> [The task]
Below are the records; give again exactly the line with "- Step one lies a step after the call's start", the line with "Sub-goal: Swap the", and each line that lies between them, and nothing besides.

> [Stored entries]
:::
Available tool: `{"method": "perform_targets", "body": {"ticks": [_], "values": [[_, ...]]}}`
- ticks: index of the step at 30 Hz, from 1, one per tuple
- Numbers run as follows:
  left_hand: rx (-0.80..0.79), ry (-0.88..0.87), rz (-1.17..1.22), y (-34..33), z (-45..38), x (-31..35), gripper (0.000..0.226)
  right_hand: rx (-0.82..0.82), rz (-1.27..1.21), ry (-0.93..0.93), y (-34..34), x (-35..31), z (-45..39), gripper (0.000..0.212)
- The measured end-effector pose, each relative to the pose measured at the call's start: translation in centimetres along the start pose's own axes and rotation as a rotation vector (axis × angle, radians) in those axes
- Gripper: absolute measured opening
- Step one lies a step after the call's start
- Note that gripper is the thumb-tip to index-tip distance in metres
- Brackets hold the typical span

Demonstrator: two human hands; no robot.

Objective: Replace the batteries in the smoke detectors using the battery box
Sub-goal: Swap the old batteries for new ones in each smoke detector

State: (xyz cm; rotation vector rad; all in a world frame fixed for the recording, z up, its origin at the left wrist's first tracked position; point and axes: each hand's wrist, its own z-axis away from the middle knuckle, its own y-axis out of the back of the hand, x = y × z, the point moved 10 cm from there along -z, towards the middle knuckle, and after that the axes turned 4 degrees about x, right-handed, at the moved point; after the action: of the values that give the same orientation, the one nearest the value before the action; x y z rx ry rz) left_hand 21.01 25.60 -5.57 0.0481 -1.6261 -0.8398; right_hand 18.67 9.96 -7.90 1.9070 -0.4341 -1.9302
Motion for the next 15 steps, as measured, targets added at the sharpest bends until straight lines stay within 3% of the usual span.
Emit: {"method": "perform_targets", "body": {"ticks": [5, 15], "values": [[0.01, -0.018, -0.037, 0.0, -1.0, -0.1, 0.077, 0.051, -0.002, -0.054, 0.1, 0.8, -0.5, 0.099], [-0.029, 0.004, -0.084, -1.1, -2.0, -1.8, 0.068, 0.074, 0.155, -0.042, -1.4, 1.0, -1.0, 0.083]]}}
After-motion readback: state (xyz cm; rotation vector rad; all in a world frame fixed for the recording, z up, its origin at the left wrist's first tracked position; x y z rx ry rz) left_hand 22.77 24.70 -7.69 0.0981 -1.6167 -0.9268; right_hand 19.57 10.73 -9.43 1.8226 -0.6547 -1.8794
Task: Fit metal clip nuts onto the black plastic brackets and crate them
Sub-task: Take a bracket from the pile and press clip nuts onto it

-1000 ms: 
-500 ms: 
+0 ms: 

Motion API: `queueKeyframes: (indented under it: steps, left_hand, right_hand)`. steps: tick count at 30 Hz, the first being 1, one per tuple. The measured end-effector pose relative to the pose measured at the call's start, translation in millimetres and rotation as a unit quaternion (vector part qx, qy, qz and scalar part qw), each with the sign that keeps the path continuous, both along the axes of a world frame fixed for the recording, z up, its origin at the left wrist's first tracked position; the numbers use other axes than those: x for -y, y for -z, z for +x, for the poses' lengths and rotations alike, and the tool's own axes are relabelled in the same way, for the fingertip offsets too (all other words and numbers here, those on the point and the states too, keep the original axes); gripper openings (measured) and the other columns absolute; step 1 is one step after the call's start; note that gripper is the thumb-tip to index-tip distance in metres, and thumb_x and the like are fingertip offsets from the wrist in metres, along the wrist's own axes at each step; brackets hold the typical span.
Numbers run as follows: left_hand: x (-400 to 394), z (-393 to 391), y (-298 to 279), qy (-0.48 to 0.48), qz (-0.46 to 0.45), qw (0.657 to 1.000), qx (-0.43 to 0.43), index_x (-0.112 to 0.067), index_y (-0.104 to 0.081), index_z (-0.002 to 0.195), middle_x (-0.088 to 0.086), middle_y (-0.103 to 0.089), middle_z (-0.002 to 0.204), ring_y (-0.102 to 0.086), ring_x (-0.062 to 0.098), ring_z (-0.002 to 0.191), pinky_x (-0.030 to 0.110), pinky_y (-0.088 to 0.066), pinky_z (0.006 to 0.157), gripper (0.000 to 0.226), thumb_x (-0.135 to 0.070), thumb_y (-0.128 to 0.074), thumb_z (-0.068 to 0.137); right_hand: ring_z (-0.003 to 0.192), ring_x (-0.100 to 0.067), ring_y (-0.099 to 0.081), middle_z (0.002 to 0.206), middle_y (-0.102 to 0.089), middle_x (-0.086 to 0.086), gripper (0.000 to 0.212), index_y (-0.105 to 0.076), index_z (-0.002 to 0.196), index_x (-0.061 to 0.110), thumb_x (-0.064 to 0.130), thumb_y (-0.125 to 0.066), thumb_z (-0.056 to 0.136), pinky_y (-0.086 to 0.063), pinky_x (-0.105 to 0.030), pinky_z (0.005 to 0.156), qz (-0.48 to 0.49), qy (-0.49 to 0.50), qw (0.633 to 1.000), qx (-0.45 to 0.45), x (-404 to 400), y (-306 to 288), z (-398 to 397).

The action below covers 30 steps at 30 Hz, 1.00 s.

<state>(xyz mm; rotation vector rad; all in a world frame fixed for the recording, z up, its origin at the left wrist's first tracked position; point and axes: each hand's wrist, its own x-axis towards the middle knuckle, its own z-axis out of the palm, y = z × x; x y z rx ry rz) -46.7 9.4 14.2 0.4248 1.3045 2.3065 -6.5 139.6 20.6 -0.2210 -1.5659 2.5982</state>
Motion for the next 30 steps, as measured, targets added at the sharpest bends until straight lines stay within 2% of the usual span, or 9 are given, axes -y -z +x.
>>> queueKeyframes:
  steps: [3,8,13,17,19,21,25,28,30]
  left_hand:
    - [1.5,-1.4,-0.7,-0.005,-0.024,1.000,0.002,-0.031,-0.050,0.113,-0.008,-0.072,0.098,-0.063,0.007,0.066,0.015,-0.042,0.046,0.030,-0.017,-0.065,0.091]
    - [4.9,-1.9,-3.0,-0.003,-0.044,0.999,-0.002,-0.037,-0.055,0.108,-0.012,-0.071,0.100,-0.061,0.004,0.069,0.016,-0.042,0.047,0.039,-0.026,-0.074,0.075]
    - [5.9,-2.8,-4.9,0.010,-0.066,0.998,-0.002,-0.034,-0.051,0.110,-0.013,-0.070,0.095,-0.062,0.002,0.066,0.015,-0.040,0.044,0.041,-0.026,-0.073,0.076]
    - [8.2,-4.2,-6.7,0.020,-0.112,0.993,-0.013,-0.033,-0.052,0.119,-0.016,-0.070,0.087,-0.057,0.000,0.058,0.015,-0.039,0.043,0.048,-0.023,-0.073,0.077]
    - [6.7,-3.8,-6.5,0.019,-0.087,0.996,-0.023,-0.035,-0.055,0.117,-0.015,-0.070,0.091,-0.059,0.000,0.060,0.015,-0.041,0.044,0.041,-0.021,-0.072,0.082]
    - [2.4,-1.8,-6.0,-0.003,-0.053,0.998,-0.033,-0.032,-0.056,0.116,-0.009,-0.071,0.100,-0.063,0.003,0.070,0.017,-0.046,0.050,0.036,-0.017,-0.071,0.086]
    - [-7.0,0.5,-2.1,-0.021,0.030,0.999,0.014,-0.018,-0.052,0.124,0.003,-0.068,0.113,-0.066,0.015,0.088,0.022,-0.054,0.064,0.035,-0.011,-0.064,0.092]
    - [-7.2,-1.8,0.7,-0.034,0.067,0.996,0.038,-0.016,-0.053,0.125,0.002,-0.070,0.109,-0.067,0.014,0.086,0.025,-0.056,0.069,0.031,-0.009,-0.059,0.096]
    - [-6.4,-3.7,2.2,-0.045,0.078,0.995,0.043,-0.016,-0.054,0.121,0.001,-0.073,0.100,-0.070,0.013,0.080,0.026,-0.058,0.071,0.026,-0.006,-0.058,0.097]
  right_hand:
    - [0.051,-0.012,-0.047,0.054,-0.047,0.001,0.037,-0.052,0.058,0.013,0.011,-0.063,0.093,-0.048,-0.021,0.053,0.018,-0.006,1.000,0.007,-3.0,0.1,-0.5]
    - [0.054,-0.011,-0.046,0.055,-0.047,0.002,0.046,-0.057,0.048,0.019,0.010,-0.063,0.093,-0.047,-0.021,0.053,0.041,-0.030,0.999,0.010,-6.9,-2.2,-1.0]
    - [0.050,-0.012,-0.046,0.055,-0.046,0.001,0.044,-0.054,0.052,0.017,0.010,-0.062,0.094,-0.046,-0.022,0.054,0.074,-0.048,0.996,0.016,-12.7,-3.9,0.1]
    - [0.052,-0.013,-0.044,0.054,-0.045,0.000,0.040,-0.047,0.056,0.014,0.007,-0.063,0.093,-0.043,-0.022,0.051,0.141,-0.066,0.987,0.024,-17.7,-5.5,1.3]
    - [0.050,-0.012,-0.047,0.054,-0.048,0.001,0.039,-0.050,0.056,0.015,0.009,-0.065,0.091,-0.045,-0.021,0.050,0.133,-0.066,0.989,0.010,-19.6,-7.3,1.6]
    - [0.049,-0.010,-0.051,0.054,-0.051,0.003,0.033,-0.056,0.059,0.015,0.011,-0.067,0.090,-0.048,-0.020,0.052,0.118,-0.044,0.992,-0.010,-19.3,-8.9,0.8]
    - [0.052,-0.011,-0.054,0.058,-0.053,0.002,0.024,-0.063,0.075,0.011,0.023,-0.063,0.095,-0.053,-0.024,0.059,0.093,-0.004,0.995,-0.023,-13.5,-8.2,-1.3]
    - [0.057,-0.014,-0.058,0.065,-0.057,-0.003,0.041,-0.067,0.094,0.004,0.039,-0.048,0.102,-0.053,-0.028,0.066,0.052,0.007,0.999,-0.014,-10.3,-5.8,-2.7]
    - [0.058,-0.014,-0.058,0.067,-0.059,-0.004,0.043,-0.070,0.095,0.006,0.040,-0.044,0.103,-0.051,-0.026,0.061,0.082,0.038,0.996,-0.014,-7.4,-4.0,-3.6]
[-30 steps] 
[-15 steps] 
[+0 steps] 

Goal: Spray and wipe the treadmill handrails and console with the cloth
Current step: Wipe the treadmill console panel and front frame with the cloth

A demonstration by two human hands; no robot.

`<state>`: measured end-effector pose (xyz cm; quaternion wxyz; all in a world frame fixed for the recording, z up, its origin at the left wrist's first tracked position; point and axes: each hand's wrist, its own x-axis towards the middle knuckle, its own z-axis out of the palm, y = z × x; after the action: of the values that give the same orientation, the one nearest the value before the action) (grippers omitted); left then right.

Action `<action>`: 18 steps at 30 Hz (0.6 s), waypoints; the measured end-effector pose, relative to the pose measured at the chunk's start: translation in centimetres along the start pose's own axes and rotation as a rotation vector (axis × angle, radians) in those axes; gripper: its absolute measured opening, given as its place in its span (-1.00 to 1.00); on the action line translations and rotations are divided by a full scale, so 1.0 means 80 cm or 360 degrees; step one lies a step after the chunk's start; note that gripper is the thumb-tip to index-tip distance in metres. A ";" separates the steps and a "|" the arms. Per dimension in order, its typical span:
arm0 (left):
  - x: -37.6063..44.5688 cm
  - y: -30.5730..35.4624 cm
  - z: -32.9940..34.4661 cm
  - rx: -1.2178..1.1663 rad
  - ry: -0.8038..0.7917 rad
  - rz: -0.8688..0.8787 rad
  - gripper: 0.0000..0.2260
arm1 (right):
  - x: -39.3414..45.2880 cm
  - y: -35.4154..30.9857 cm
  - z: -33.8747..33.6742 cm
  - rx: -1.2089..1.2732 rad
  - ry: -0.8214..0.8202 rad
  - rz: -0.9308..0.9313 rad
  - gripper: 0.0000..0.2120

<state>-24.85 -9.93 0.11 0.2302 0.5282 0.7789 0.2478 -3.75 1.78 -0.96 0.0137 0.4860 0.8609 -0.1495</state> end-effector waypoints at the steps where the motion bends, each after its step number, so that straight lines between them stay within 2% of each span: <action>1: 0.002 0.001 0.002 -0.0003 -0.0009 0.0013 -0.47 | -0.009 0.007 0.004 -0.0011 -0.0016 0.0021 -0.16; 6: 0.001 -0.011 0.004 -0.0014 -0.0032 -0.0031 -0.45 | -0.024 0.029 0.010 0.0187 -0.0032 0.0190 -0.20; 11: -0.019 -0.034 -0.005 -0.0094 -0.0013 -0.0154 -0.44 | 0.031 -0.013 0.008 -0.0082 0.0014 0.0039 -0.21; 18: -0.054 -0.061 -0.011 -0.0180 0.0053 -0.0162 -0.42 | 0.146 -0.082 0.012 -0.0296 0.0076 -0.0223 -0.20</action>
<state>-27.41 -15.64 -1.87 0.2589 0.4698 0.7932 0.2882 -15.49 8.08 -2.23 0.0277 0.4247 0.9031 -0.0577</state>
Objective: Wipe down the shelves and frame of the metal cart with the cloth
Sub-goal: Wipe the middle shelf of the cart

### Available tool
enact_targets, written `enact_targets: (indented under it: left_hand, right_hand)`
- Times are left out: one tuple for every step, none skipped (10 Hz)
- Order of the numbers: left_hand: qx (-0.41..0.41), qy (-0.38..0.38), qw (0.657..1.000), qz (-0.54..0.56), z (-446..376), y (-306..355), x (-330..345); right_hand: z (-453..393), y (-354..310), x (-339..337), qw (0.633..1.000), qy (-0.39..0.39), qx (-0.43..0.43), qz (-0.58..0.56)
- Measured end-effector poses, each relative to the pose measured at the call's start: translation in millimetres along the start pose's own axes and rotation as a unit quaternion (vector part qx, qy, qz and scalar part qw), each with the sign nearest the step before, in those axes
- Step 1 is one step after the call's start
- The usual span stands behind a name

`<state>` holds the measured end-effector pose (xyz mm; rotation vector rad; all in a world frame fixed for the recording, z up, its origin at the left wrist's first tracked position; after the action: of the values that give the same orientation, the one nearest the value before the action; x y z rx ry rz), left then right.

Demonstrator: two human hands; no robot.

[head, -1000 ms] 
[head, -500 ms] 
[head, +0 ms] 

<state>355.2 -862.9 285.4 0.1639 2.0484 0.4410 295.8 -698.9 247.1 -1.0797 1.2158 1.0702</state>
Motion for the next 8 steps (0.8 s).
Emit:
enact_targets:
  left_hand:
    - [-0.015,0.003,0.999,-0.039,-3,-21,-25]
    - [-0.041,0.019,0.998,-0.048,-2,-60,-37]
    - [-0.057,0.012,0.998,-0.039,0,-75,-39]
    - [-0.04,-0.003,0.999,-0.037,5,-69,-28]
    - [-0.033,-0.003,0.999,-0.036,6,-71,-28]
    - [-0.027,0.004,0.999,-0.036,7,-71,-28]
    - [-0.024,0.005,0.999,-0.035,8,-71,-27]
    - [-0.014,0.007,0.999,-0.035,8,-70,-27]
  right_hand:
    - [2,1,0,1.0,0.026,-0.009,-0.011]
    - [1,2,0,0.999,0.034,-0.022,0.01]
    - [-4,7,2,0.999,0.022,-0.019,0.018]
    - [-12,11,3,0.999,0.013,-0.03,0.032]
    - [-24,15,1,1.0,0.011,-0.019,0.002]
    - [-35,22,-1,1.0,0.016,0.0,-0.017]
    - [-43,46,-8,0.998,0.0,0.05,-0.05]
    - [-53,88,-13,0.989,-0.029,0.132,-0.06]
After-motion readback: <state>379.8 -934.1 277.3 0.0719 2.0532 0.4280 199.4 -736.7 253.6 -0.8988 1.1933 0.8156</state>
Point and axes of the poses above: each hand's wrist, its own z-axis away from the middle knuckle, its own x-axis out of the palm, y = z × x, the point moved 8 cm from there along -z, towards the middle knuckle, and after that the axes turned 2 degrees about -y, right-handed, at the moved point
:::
> [Completed task]
- Step one lies a step after the call's start
- Note that gripper is the thumb-tip to index-tip distance in metres
- Brackets hold the typical span

Demonstrator: two human hands; no robot.

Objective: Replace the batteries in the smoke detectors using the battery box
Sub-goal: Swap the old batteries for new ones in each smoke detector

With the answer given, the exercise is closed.